== PROBLEM TO SOLVE ==
Among the entries below, which lines include the string "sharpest"? Show each one.

○ ○ ○

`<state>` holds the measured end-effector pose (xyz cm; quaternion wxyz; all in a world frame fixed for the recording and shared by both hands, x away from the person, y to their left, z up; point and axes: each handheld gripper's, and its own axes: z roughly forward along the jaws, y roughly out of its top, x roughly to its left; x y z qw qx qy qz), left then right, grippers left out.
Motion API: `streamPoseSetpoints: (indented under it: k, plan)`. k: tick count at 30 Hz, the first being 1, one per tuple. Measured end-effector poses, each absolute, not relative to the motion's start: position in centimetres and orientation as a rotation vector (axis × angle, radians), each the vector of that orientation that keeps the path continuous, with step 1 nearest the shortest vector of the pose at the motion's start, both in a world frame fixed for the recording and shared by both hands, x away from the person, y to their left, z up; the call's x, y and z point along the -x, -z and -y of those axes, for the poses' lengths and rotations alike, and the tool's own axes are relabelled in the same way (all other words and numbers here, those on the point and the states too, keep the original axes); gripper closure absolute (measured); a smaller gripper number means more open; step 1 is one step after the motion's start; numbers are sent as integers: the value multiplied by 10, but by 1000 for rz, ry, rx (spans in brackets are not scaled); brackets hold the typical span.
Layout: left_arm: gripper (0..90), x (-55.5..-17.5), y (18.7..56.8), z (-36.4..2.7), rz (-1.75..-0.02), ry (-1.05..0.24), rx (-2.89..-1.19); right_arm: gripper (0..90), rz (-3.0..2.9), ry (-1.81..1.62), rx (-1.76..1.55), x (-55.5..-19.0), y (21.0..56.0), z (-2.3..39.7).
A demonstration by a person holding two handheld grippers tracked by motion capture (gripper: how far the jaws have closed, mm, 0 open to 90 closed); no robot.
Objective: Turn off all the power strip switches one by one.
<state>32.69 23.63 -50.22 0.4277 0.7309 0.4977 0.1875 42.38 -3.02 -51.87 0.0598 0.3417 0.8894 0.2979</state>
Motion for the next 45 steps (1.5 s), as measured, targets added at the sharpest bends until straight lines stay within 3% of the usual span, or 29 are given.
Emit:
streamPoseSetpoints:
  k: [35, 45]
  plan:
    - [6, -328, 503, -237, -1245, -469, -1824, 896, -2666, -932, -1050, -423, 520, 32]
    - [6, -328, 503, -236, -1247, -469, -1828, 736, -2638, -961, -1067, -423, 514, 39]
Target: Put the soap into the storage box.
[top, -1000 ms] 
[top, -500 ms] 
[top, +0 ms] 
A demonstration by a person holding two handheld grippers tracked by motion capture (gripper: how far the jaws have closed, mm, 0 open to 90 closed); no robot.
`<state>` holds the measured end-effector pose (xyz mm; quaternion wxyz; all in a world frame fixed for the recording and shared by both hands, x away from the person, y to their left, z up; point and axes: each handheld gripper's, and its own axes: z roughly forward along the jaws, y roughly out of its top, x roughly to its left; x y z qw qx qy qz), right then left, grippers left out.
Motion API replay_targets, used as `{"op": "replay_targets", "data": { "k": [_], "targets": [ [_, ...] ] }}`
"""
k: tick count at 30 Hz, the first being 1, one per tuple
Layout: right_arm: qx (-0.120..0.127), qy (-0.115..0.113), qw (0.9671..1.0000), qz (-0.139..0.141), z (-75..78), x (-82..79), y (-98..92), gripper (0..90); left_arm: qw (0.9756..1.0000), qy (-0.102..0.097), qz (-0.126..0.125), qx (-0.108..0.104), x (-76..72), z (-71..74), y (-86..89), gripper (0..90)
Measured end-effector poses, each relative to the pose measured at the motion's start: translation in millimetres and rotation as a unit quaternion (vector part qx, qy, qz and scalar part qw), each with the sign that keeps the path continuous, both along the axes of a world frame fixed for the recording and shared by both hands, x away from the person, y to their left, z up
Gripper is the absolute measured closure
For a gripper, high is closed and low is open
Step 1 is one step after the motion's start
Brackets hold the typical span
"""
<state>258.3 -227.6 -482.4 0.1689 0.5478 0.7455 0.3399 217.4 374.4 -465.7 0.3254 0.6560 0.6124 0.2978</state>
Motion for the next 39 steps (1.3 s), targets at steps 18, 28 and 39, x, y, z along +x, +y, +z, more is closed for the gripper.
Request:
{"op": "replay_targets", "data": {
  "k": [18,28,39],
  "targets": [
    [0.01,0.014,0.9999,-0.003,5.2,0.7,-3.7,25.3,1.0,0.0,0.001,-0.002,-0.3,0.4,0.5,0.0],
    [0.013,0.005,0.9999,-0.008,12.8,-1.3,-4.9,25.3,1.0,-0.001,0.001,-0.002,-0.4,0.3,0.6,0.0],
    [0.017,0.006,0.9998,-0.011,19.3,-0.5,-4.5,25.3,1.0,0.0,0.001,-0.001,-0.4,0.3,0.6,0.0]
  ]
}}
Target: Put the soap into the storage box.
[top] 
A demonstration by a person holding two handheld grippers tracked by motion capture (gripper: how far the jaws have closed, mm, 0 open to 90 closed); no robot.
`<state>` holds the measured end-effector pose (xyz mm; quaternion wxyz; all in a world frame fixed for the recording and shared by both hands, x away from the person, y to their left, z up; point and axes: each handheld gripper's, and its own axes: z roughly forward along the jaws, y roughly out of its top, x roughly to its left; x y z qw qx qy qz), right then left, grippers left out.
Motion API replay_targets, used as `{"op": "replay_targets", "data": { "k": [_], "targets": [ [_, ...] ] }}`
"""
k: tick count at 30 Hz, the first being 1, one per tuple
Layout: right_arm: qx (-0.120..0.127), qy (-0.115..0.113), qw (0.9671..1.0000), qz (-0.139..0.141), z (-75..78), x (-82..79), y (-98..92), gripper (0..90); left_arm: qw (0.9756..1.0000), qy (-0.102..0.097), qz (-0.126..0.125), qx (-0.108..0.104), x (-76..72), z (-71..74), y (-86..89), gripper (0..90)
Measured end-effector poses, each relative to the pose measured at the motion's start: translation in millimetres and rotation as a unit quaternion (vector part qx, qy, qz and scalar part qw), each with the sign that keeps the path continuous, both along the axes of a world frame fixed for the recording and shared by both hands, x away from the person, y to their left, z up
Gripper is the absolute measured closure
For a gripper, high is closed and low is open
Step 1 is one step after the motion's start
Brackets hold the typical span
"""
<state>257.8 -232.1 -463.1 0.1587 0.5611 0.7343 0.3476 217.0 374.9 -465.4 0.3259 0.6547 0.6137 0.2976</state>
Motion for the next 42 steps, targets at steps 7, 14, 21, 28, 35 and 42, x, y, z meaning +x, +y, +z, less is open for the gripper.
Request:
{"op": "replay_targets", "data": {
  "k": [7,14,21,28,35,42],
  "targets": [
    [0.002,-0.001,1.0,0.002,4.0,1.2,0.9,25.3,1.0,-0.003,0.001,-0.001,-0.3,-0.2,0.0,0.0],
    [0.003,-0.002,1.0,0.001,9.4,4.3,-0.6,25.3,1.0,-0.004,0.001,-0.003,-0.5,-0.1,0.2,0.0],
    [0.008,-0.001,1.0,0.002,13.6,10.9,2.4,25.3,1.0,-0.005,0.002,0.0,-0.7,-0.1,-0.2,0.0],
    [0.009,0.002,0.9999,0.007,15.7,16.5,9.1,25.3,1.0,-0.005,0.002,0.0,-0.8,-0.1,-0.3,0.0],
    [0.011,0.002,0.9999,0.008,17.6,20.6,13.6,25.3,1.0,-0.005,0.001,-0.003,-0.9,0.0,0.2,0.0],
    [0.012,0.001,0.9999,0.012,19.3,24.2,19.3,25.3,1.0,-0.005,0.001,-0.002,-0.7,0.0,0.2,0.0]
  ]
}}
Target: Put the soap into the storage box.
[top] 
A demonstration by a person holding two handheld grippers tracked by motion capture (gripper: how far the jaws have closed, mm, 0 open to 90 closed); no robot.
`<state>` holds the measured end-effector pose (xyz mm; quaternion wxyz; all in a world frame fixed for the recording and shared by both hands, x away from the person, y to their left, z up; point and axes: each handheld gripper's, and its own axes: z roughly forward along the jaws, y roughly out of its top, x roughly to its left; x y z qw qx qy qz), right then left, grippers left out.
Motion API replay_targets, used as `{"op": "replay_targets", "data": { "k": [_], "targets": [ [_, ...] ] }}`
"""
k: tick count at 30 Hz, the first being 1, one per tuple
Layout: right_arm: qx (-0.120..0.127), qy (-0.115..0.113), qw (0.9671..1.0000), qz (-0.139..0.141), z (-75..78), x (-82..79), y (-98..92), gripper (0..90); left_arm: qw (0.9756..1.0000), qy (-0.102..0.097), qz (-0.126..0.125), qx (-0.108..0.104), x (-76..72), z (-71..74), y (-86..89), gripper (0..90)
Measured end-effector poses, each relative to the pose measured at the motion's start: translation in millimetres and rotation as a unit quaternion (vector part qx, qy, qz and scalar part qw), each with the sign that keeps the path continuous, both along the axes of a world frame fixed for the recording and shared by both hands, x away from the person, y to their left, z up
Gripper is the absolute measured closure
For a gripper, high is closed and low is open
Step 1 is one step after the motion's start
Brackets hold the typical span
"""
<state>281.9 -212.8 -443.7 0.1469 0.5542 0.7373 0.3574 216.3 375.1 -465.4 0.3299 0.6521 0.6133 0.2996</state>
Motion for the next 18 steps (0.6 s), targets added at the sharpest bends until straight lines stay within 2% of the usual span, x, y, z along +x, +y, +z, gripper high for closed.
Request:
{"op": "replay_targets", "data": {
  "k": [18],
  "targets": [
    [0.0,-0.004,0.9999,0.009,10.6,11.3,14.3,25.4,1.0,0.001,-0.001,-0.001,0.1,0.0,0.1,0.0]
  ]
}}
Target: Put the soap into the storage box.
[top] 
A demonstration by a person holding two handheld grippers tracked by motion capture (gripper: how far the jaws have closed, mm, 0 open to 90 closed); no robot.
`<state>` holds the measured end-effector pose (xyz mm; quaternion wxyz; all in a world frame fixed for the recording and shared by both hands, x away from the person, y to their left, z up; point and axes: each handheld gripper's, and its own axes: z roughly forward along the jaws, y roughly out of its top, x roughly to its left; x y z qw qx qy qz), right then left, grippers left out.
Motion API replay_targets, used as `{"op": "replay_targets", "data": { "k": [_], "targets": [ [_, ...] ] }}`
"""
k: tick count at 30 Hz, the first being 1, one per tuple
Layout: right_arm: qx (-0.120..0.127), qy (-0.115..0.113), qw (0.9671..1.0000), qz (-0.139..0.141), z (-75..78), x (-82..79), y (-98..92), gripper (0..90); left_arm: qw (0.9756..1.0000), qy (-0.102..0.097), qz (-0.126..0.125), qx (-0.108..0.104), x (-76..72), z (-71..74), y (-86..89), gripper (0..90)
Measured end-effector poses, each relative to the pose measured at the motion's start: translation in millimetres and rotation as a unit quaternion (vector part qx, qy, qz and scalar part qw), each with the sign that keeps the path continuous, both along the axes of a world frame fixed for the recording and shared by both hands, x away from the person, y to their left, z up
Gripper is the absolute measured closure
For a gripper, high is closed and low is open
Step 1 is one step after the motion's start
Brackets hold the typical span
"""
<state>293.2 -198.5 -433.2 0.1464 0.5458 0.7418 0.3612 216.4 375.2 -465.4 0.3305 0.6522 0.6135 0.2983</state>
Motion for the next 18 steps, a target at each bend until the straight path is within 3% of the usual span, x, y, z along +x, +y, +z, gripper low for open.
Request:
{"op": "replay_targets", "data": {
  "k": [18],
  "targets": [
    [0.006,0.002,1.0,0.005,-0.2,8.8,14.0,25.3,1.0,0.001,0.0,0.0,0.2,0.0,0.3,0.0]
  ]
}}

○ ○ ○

== OUTPUT FOR THIS TASK ==
Motion for the next 45 steps (1.5 s), as measured, targets added at the sharpest bends until straight lines stay within 3% of the usual span, or 29 are given.
Motion for the next 18 steps (0.6 s), targets added at the sharpest bends until straight lines stay within 2% of the usual span, x, y, z along +x, +y, +z, gripper high for closed.

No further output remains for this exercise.